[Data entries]
- - - - - - -
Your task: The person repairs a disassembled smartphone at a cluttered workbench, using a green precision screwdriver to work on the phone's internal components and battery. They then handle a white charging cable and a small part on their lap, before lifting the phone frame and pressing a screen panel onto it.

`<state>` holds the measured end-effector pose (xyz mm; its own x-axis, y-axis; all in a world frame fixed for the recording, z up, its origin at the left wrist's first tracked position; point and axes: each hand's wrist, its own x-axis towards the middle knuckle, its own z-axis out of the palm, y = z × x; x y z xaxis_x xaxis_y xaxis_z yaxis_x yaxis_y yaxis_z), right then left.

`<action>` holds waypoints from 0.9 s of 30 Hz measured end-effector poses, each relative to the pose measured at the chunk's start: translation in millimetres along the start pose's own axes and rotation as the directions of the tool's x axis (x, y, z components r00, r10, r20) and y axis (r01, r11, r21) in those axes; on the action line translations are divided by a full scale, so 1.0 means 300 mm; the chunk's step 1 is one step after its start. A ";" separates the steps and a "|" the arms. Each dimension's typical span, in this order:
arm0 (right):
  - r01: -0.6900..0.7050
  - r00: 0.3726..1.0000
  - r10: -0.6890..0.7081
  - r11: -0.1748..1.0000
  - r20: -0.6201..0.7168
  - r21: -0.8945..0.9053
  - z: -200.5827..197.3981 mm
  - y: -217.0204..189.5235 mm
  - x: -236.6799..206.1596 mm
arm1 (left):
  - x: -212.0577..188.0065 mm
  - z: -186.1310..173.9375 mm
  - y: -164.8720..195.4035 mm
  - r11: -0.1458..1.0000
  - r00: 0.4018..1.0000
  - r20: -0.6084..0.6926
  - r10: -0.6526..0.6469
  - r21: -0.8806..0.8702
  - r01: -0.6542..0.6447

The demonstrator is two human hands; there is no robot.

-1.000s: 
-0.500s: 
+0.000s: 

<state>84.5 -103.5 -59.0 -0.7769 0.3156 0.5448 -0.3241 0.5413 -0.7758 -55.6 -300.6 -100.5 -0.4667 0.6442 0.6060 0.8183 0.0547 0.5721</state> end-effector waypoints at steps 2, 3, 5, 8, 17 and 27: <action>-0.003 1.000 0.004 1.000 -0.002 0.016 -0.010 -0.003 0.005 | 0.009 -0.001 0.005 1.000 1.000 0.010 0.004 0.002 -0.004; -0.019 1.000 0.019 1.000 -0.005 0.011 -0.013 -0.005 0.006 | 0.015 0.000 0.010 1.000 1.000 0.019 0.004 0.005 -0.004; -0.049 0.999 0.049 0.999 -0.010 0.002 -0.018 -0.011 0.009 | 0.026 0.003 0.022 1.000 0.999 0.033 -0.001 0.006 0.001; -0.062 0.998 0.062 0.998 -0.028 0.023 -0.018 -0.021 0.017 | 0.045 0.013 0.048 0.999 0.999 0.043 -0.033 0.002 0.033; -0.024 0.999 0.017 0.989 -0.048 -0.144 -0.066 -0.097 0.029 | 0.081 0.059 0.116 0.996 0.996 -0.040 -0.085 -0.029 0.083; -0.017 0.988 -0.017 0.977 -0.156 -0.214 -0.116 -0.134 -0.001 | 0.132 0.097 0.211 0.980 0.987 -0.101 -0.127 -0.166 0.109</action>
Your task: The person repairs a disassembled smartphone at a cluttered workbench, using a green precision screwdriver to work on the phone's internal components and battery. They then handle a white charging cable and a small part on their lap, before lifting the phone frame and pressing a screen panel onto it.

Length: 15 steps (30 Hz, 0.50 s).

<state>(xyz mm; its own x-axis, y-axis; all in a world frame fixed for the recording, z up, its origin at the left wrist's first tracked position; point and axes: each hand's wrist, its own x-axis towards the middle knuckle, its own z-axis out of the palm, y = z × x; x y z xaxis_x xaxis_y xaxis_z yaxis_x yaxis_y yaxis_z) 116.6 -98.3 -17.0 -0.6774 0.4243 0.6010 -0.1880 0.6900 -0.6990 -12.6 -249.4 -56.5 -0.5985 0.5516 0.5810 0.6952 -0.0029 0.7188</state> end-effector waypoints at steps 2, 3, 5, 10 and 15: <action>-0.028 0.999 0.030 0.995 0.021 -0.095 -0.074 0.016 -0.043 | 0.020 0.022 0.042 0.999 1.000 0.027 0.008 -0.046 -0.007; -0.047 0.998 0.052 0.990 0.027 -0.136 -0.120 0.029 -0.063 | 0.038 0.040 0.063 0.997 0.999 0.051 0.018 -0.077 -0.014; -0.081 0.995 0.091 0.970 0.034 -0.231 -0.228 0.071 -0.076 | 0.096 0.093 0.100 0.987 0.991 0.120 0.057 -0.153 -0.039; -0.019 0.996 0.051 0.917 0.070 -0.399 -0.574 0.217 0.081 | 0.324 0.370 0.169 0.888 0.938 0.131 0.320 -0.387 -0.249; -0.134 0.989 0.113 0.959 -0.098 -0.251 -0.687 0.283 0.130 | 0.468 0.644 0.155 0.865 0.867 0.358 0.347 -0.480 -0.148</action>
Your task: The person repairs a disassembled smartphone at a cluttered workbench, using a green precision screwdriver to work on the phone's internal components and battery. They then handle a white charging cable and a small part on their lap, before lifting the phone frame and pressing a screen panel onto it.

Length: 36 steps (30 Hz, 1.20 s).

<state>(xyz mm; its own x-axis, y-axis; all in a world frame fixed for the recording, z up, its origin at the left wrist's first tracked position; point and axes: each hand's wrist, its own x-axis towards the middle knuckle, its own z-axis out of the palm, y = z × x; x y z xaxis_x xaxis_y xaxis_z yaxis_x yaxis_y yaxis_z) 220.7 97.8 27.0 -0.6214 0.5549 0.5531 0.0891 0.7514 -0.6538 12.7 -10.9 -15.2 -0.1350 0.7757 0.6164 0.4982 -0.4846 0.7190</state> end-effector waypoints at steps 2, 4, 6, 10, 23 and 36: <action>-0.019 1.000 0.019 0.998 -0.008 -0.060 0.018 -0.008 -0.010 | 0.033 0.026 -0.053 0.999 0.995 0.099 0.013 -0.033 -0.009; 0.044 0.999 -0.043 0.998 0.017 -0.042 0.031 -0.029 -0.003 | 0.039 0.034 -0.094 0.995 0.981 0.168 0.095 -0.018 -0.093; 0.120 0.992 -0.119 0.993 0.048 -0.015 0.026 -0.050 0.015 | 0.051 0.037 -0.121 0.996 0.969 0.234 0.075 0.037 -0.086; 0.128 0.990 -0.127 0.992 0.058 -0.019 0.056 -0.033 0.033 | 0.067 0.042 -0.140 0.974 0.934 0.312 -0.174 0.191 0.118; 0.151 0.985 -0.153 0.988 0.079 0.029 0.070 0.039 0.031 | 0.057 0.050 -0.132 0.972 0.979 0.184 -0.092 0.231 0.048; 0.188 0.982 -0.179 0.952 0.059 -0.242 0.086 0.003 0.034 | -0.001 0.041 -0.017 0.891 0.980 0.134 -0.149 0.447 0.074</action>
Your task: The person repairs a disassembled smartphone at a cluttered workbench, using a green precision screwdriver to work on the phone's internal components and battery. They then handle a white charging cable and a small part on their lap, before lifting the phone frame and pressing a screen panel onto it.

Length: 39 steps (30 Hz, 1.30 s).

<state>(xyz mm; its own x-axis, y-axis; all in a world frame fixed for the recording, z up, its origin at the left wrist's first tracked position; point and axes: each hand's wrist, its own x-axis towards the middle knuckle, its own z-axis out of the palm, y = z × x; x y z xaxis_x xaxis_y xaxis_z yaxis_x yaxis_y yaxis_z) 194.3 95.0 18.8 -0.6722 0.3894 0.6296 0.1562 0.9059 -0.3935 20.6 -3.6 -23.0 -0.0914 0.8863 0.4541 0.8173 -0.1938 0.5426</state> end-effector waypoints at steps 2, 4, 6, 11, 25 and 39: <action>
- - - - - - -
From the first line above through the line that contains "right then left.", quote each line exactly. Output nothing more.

Your task: The person repairs a disassembled smartphone at a cluttered workbench, using a green precision screwdriver to work on the phone's internal components and battery. They then handle a white charging cable and a small part on their lap, before lifting the phone frame and pressing a screen panel onto it.

`<state>` holds the measured end-effector pose (xyz mm; its own x-axis, y-axis; all in a world frame fixed for the recording, z up, its origin at the left wrist's first tracked position; point and axes: each hand's wrist, its own x-axis towards the middle knuckle, its own z-axis out of the palm, y = z × x; x y z xaxis_x xaxis_y xaxis_z yaxis_x yaxis_y yaxis_z), right then left.

The requested output is now complete.